FP8 (8-bit floating point) comes in two variants:

- **E4M3**: 4 exponent bits, 3 mantissa bits - better precision, smaller range
  - Used for: **weights and activations** (forward pass)
- **E5M2**: 5 exponent bits, 2 mantissa bits - larger range, less precision
  - Used for: **gradients** (backward pass, need larger range)

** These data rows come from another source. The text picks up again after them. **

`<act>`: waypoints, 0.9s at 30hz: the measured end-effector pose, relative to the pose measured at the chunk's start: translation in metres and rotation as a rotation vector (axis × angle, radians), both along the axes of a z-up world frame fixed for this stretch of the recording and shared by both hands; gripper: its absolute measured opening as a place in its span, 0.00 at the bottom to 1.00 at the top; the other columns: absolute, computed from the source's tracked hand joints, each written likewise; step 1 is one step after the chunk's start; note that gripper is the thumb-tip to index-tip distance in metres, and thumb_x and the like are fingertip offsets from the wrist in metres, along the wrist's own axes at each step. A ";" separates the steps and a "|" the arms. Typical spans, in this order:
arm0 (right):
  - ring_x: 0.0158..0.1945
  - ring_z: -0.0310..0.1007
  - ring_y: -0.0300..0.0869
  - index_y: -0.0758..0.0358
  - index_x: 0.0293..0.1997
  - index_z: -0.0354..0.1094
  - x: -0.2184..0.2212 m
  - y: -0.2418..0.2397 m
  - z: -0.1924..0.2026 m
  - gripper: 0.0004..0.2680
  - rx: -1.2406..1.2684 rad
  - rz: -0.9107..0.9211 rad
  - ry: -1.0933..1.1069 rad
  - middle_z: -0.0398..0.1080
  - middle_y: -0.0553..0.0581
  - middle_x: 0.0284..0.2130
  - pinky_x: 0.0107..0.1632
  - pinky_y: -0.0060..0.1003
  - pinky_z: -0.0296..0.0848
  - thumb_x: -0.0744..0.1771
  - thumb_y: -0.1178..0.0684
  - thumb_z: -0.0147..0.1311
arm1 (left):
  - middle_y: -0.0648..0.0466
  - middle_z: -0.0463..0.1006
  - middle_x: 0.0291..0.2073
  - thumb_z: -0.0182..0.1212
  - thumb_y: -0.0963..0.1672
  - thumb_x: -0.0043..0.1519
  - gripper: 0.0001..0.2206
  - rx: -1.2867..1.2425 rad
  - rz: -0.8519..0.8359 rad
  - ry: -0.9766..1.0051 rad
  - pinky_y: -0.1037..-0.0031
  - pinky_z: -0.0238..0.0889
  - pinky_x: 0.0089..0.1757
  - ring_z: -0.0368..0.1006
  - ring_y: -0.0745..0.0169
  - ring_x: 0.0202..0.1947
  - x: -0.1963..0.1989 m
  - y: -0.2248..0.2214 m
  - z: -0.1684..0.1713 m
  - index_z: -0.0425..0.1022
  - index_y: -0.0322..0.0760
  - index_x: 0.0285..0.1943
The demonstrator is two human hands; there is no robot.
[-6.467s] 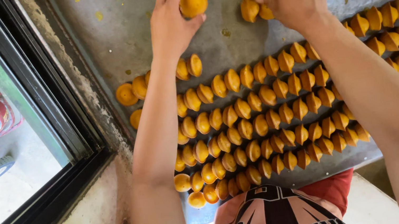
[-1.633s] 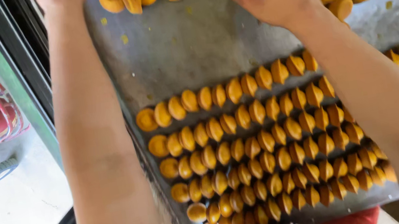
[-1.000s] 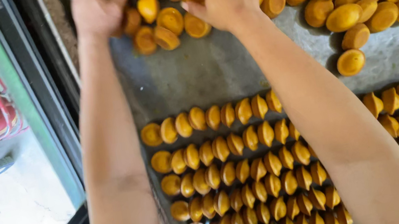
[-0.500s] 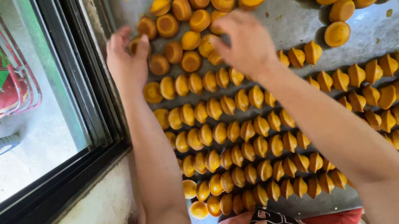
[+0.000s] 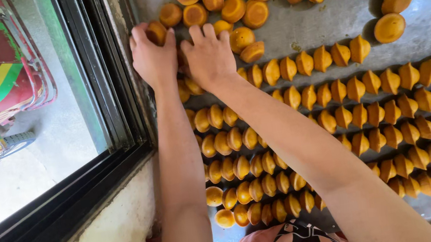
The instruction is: The person arranges small, round, orange-brown pastries into organized rows on a flat metal work surface by hand, moving them one at a time from a large pile.
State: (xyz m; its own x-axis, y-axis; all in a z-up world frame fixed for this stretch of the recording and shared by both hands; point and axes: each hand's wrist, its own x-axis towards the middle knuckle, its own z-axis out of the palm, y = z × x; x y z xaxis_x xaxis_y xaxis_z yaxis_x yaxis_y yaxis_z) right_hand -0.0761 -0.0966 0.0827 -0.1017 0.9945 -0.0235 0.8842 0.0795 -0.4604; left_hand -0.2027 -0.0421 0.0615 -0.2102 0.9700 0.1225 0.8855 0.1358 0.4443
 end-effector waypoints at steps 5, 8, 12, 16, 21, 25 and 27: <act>0.58 0.61 0.54 0.48 0.45 0.75 0.017 0.011 -0.016 0.08 0.164 -0.063 -0.105 0.66 0.55 0.51 0.54 0.61 0.62 0.64 0.48 0.62 | 0.47 0.81 0.56 0.61 0.45 0.61 0.20 -0.011 0.012 -0.447 0.65 0.73 0.54 0.82 0.50 0.52 -0.027 -0.016 -0.024 0.70 0.40 0.64; 0.55 0.62 0.55 0.54 0.45 0.74 0.025 0.008 -0.008 0.13 0.114 -0.087 0.030 0.66 0.58 0.48 0.51 0.58 0.63 0.60 0.46 0.65 | 0.43 0.76 0.63 0.59 0.41 0.66 0.22 -0.062 -0.075 -0.374 0.65 0.64 0.60 0.73 0.48 0.64 -0.037 -0.023 -0.037 0.69 0.40 0.71; 0.54 0.64 0.54 0.59 0.43 0.73 0.018 0.001 -0.001 0.12 0.167 -0.052 0.020 0.68 0.57 0.47 0.50 0.57 0.64 0.61 0.47 0.66 | 0.43 0.74 0.65 0.55 0.39 0.66 0.22 0.088 -0.158 -0.514 0.64 0.65 0.60 0.73 0.47 0.64 -0.032 -0.026 -0.041 0.66 0.39 0.72; 0.52 0.67 0.54 0.60 0.42 0.72 0.010 -0.001 -0.004 0.11 0.219 0.012 0.084 0.71 0.56 0.43 0.50 0.53 0.67 0.62 0.49 0.64 | 0.42 0.77 0.61 0.55 0.40 0.68 0.18 0.139 -0.161 -0.325 0.62 0.67 0.57 0.74 0.43 0.61 -0.032 -0.030 -0.039 0.69 0.38 0.68; 0.50 0.72 0.55 0.60 0.44 0.70 0.003 -0.002 -0.011 0.10 0.135 0.063 0.202 0.72 0.58 0.43 0.51 0.50 0.72 0.64 0.50 0.63 | 0.43 0.78 0.57 0.53 0.41 0.69 0.14 0.068 -0.092 -0.329 0.63 0.69 0.56 0.76 0.44 0.57 -0.033 -0.029 -0.046 0.72 0.38 0.64; 0.50 0.72 0.59 0.63 0.50 0.64 -0.002 -0.002 -0.008 0.15 0.074 -0.027 0.302 0.72 0.63 0.44 0.47 0.53 0.73 0.63 0.51 0.64 | 0.42 0.76 0.61 0.50 0.39 0.69 0.13 0.251 -0.220 -0.265 0.61 0.68 0.58 0.73 0.40 0.60 -0.037 -0.031 -0.055 0.74 0.35 0.60; 0.49 0.72 0.60 0.62 0.51 0.63 -0.005 -0.003 -0.007 0.16 0.067 -0.059 0.324 0.71 0.64 0.44 0.46 0.53 0.72 0.62 0.52 0.64 | 0.42 0.75 0.62 0.49 0.40 0.70 0.12 0.215 -0.185 -0.284 0.62 0.67 0.58 0.73 0.41 0.60 -0.036 -0.034 -0.060 0.74 0.34 0.60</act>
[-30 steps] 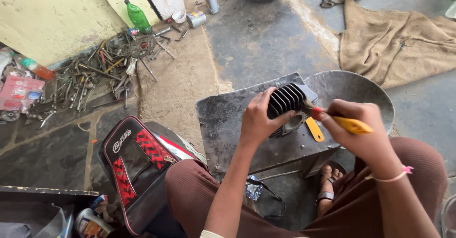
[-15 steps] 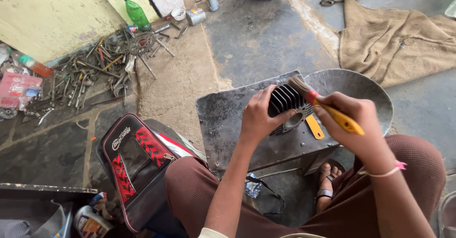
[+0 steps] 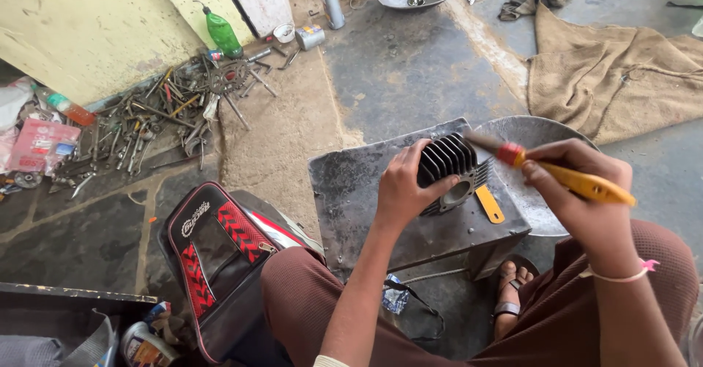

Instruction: Cleaning a motorcycle engine cylinder using a wire brush and a scraper to remove dirt and carbon.

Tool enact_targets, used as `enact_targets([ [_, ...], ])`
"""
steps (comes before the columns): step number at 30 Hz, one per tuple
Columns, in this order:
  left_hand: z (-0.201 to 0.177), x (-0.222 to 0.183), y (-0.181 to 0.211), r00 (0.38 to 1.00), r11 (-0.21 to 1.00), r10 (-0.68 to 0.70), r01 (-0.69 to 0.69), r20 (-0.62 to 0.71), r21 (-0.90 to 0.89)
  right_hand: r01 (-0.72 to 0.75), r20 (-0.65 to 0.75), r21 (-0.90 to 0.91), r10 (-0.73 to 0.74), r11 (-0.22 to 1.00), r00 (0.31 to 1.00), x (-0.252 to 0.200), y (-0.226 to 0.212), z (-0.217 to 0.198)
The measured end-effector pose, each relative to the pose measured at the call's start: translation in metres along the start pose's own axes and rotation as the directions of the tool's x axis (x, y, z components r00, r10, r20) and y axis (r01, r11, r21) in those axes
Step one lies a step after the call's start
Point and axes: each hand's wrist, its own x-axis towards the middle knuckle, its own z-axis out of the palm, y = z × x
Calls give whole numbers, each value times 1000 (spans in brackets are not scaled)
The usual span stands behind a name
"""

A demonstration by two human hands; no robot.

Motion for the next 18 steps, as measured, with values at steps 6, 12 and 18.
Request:
enact_targets([
  [6,5,-1,-5,1000,1000,2,-2,5,22,100,-113,-80,-108,992,988,3,-3,9],
  [12,4,-1,-4,1000,1000,-5,5,2,24,90,-53,-161,-100,983,994,6,-9,22],
  [18,3,-2,-3,1000,1000,11,-11,-16,24,129,-20,-203,-136,971,991,7,-12,27],
])
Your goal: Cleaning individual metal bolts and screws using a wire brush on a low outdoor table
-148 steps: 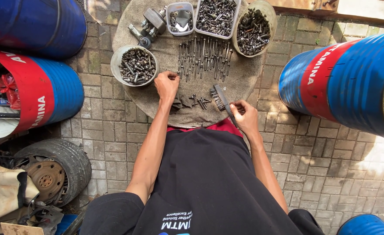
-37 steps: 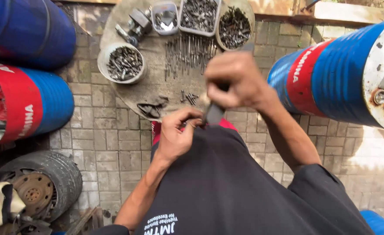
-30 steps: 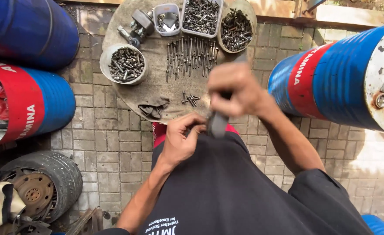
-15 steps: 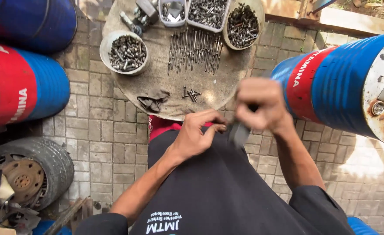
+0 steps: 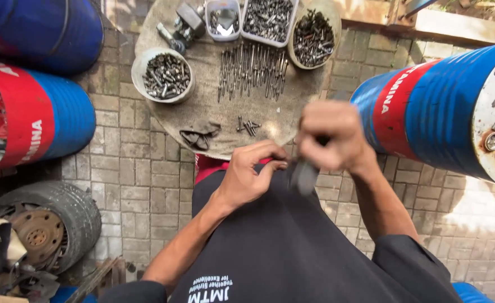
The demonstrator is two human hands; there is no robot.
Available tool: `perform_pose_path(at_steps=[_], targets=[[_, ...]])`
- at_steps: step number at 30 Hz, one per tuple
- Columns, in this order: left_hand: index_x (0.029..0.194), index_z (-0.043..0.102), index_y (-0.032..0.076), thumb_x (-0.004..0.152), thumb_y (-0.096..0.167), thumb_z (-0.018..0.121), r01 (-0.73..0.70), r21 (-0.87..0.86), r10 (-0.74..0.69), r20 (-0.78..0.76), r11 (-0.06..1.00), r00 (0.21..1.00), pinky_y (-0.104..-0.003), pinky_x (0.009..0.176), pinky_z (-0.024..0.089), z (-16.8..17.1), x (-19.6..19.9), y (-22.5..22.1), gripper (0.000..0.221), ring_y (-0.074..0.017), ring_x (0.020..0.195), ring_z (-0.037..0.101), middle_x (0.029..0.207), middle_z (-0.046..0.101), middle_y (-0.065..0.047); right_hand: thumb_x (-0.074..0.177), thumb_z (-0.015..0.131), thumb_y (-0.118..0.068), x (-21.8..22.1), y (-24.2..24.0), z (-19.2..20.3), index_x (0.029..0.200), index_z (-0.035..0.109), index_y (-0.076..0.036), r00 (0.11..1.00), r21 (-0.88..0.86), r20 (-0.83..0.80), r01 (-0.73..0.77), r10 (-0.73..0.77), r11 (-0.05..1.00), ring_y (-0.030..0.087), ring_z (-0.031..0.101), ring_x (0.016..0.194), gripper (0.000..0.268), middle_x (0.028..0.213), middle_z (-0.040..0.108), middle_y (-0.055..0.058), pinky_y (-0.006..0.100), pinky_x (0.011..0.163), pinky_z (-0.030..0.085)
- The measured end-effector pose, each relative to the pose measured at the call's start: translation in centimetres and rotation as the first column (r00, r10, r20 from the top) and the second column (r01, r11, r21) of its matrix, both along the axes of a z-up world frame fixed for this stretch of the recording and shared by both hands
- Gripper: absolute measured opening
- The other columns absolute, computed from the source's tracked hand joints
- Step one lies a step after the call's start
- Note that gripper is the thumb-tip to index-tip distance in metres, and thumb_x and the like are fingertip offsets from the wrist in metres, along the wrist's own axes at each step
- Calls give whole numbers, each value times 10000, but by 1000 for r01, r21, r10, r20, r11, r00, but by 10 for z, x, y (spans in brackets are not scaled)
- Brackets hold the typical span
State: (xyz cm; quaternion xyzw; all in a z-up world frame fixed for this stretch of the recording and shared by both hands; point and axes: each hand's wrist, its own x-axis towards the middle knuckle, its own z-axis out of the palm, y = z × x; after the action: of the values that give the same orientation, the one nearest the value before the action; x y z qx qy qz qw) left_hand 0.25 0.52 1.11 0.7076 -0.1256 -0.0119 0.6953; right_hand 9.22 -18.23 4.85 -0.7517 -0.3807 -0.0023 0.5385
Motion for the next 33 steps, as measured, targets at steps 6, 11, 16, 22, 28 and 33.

Let's implement these from scratch.

In [None]:
def float_to_fp8_e4m3(value):
    """Convert a float to FP8 E4M3 format.
    
    E4M3 has: 1 sign, 4 exponent, 3 mantissa bits
    Bias = 2^(4-1) - 1 = 7
    Max value = 448 (special: no inf, uses 1111.111 for max rather than NaN/inf)
    """
    if value == 0:
        return 0.0
    
    sign = 1 if value < 0 else 0
    abs_val = abs(value)
    
    # Clamp to max representable
    max_val = 448.0  # E4M3 max
    abs_val = min(abs_val, max_val)
    
    # Find exponent and mantissa
    bias = 7
    
    if abs_val < 2**(1 - bias - 3):  # Smaller than min subnormal
        return 0.0
    
    # Normal numbers
    exp = int(np.floor(np.log2(abs_val)))
    exp = max(exp, 1 - bias)  # Clamp to min normal exponent
    exp = min(exp, 2**4 - 2 - bias)  # Clamp to max exponent
    
    # Quantize mantissa to 3 bits
    mantissa = abs_val / (2 ** exp) - 1.0
    mantissa = np.clip(mantissa, 0, 1 - 2**(-3))
    # Round to nearest 3-bit value
    mantissa = round(mantissa * 8) / 8
    
    result = (2 ** exp) * (1 + mantissa)
    return -result if sign else result

def float_to_fp8_e5m2(value):
    """Convert a float to FP8 E5M2 format.
    
    E5M2 has: 1 sign, 5 exponent, 2 mantissa bits
    Bias = 2^(5-1) - 1 = 15
    Max value = 57344
    """
    if value == 0:
        return 0.0
    
    sign = 1 if value < 0 else 0
    abs_val = abs(value)
    
    max_val = 57344.0
    abs_val = min(abs_val, max_val)
    
    bias = 15
    
    if abs_val < 2**(1 - bias - 2):
        return 0.0
    
    exp = int(np.floor(np.log2(abs_val)))
    exp = max(exp, 1 - bias)
    exp = min(exp, 2**5 - 2 - bias)
    
    mantissa = abs_val / (2 ** exp) - 1.0
    mantissa = np.clip(mantissa, 0, 1 - 2**(-2))
    mantissa = round(mantissa * 4) / 4
    
    result = (2 ** exp) * (1 + mantissa)
    return -result if sign else result

# Test FP8 conversion
test_values = [0.1, 0.5, 1.0, 1.5, 3.14159, 10.0, 100.0, 0.001, -2.5]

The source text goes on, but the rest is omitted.